Rick Scott had never held public office when he ran for governor in 2010, but his campaign promises reflected his deeply held belief that shrinking government would unleash job growth.
As governor, Scott constantly mentions his No. 1 priority of job growth, which he says will be achieved with low taxes and business-friendly regulation. But his cheerleading hasn't been enough to turn his promise into reality.
Nowhere is this more evident than Scott's promise to create 700,000 new jobs in seven years.
Florida is creating more jobs, but the tally lags far behind the benchmark Scott set.
To meet his pledge of 700,000 jobs above and beyond natural economic growth, Florida needs to create just over 20,000 new jobs per month. Out of the past 23 months, the state has hit that benchmark only four times, and the unemployment rate remains 8.1 percent, above the national average. On PolitiFact Florida's Scott-O-Meter, that promise rates Stalled.
Overall, though, Scott is keeping to his campaign promises, or at least trying. Out of Scott's 57 campaign promises, 18 are rated Promise Kept and 14 are rated In the Works. Another seven are rated Compromise. On the negative side, 13 promises are rated Stalled while five are rated Promise Broken.
Scott did keep promises that were entirely within his executive power: He didn't take a salary and he sold the state plane.
With the help of the Republican-controlled Legislature, he ended tenure for new teachers and signed off on a formula to pay them based on how their students perform. He also required state workers to contribute 3 percent of their wages to the state pension fund, though that proposal is being challenged in court.
He also refused temporary federal funds if he thought they would create permanent spending, most notably money for a high-speed bullet train from Orlando to Tampa.
But Scott sometimes ran into the limits of his own powers.

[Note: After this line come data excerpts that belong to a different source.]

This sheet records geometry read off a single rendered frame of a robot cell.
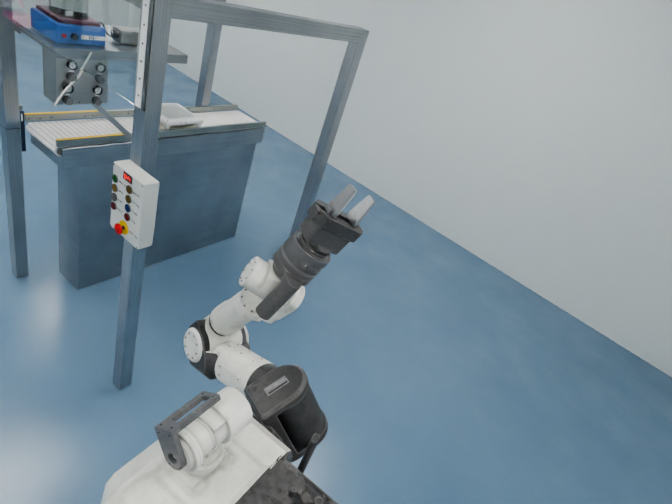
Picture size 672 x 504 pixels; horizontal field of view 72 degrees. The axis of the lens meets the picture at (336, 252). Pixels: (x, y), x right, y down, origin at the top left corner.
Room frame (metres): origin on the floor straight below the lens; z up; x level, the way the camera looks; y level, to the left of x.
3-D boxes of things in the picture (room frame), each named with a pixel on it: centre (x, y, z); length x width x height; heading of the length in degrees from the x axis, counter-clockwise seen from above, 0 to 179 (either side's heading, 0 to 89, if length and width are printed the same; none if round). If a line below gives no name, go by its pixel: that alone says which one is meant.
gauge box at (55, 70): (1.82, 1.28, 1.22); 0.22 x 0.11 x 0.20; 154
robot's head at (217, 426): (0.41, 0.08, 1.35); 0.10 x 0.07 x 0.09; 158
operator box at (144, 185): (1.32, 0.72, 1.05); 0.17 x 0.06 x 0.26; 64
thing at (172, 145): (2.39, 1.14, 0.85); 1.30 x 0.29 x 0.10; 154
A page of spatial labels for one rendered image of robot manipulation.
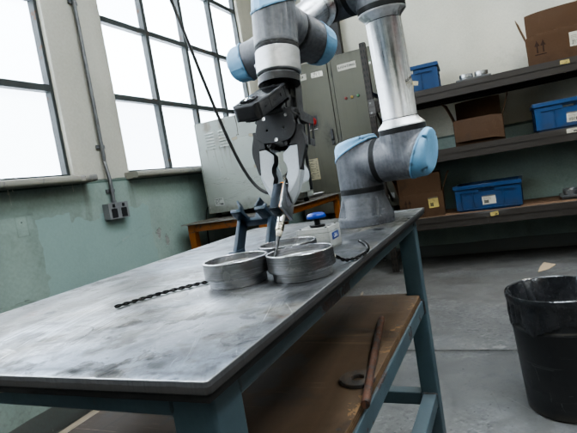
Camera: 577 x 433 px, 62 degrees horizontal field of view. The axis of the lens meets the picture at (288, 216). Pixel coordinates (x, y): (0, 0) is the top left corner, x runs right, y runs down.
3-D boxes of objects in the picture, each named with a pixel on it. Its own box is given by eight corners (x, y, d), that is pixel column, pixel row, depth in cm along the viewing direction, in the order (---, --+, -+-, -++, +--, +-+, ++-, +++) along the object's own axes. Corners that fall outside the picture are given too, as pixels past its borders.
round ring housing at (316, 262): (288, 288, 66) (284, 259, 66) (259, 280, 76) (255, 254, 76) (350, 271, 71) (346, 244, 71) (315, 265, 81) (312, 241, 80)
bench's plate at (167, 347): (211, 405, 38) (206, 381, 38) (-164, 384, 63) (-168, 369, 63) (425, 213, 147) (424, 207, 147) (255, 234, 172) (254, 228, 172)
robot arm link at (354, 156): (352, 187, 137) (345, 140, 136) (396, 181, 129) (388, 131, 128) (331, 192, 127) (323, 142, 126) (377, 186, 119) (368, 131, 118)
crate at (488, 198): (525, 200, 410) (521, 175, 408) (525, 205, 376) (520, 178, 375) (461, 208, 434) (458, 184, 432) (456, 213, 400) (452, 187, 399)
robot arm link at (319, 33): (292, 39, 97) (257, 21, 89) (339, 21, 91) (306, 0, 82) (295, 76, 97) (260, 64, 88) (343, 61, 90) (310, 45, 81)
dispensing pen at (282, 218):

Scott said he would freeze all regulations pending a review, but he was only able to freeze regulations that flow from the governor's office. We rated that promise Compromise.
Courts, meanwhile, stopped Scott's efforts to drug test welfare recipients (a promise we've rated In the Works). A judge ordered the testing stopped pending a constitutional review; a federal appeals court heard oral arguments in November.

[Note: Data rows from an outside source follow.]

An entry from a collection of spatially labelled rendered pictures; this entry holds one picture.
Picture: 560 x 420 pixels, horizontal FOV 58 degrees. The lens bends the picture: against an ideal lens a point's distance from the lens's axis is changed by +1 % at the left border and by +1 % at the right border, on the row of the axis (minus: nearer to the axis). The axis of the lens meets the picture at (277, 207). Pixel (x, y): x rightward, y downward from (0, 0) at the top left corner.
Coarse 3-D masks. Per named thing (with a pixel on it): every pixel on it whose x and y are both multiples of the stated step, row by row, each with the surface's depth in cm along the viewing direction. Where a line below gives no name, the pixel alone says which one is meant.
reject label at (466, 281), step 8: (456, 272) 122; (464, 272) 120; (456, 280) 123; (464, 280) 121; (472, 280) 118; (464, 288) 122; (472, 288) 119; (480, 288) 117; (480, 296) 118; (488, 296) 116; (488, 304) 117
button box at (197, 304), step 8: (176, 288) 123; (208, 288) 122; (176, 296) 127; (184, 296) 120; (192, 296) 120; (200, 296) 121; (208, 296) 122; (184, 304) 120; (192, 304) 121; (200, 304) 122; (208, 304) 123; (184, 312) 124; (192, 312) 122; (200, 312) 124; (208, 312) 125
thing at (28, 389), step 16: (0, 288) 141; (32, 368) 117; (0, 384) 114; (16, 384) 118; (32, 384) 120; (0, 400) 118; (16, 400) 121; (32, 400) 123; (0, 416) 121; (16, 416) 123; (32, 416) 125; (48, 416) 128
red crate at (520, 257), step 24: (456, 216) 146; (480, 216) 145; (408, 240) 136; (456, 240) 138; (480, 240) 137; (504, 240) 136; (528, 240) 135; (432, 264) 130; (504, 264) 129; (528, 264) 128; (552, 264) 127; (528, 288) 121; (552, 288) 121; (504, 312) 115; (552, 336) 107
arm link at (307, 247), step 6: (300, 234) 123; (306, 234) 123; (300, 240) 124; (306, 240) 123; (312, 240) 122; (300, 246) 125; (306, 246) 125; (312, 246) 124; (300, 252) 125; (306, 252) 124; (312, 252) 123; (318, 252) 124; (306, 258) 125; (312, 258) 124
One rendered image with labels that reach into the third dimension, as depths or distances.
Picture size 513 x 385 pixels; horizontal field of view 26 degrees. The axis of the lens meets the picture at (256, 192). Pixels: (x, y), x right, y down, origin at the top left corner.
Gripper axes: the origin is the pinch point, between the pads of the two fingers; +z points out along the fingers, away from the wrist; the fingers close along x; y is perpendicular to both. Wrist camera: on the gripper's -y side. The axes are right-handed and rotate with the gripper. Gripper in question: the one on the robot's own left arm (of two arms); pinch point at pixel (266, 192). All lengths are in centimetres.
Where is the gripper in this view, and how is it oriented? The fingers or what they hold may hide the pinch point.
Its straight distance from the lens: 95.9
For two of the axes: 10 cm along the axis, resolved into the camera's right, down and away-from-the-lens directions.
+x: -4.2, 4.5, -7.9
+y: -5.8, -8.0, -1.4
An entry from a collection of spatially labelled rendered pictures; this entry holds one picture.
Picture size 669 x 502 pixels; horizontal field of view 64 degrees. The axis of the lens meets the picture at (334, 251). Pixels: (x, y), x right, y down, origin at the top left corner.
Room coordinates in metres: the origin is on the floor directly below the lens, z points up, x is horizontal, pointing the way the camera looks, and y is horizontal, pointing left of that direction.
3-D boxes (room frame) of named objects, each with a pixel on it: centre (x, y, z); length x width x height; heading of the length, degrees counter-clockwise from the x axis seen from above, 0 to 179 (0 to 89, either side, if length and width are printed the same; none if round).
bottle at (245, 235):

Sometimes Scott didn't meet his goal on the first try, but did on the second. For example, Scott wanted to reduce the state's workforce by 5 percent. During his first session, the state Legislature reduced it by a smaller amount, so we rated the promise Compromise. The next year, the Legislature reduced it a little more, reaching the 5 percent threshold, so we rated it Promise Kept.

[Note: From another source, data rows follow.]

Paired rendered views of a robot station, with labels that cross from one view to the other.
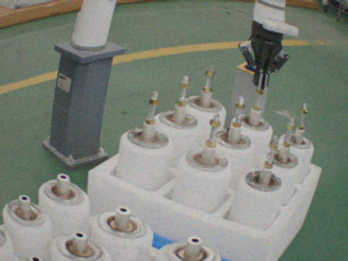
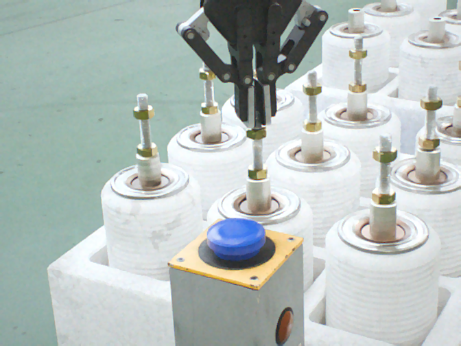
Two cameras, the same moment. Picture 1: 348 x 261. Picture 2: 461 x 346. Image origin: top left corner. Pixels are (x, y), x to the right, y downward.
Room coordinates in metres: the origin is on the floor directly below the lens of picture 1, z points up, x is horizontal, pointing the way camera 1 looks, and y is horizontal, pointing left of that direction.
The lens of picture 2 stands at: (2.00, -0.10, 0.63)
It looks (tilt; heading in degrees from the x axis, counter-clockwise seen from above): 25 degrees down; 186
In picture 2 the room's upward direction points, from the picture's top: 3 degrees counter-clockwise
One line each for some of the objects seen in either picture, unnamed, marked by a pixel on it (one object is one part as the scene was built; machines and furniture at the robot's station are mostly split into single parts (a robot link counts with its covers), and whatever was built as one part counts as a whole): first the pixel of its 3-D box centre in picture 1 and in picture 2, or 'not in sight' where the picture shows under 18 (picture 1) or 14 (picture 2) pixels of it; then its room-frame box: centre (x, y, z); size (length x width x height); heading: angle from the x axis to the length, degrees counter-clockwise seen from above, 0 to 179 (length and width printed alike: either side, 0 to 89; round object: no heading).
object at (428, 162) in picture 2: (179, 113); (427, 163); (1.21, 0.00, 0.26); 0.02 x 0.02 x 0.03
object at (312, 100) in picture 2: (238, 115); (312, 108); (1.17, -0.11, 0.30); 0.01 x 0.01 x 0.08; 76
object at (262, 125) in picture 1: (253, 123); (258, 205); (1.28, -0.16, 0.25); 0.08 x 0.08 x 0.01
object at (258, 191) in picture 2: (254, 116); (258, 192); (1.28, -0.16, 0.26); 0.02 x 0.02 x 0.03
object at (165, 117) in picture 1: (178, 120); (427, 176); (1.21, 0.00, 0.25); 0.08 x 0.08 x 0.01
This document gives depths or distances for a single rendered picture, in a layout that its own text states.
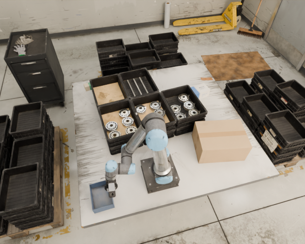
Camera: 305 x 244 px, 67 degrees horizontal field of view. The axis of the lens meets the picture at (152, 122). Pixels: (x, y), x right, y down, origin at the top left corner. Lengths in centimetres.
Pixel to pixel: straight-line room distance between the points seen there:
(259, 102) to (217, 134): 133
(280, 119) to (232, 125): 95
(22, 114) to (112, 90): 109
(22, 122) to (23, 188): 80
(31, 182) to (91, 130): 68
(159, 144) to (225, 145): 81
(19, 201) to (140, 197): 104
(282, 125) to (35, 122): 269
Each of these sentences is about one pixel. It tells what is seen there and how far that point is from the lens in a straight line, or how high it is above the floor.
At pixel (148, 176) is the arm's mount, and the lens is 178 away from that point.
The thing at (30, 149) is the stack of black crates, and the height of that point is 38.
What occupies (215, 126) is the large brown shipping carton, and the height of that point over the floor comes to 90.
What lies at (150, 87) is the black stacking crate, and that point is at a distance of 238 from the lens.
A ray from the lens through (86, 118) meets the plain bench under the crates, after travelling 233.
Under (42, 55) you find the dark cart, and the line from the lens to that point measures 301.
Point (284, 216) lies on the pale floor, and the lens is 287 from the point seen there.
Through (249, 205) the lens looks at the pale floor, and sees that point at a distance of 276.
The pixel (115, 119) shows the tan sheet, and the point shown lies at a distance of 210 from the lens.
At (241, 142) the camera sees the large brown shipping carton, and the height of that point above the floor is 90.
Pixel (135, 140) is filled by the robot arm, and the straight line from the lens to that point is 145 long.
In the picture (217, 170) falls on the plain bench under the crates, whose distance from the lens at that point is 200.
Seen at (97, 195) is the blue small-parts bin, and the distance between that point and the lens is 186.
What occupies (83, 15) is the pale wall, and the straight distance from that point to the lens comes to 501.
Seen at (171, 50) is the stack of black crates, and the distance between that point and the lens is 363.
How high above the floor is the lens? 239
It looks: 49 degrees down
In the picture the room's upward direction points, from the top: 1 degrees clockwise
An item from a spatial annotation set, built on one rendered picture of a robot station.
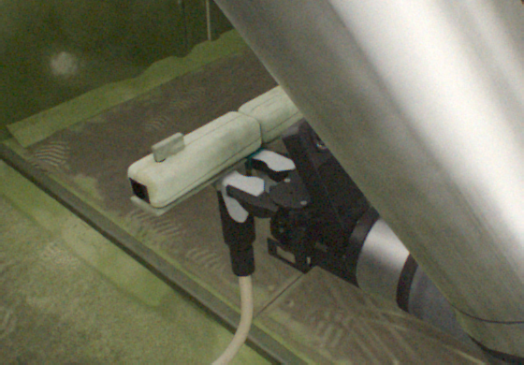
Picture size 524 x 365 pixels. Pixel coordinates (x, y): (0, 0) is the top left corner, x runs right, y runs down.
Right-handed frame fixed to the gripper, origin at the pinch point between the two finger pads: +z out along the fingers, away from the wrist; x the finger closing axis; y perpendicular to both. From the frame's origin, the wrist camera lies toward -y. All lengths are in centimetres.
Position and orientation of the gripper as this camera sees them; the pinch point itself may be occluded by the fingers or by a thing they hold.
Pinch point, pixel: (226, 159)
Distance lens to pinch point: 64.3
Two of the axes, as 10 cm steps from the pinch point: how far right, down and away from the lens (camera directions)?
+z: -7.5, -3.3, 5.8
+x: 6.6, -4.8, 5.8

In other areas, though, Scott appears to have softened his positions.
He started in 2011 keeping a promise to veto pork-barrel spending, putting a stop to many legislators' pet projects. But in 2012, he allowed the creation of a new university, Florida Polytechnic, a move championed by state Sen. JD Alexander, as well as a few other projects for key legislators. PolitiFact Florida lowered the rating on the promise from Promise Kept to Compromise.
On immigration, Scott said he would enact a strict Arizona-style enforcement law in Florida and require all employers to use the E-Verify system to check workers' legal status. He quietly abandoned both promises, and we've rated them Promise Broken.
Scott's 7-7-7 plan
Scott made promises on a variety of topics, but as governor, he talks most often about jobs and economic growth. His promise to create 700,000 jobs in seven years may be the most memorable promise, but he also pledged to grow Florida's overall economy and personal income.
Back in 2010, Scott said he would do this with substantial property tax cuts, among other moves. But the Legislature rejected his plans to cut property tax rates, because Florida's home values were dropping, and most people's property taxes were going down anyway.
Scott also claims a key modification of his 700,000-job plan. During the campaign, he said it would be above and beyond Florida's natural job growth, bringing his job growth target to about 1.7 million jobs. As governor, he has argued he only needs to see 700,000 new jobs to keep his promise.
Florida's job numbers are creeping up, but slowly. If they stay at their current slow pace or go backward, Scott won't be able to achieve his aggressive pledge of 700,000 jobs on top of natural growth. But if Florida's economy surges and leaves the Great Recession behind, Scott may be able to come close. Whether his actual policies have an impact there remains to be seen.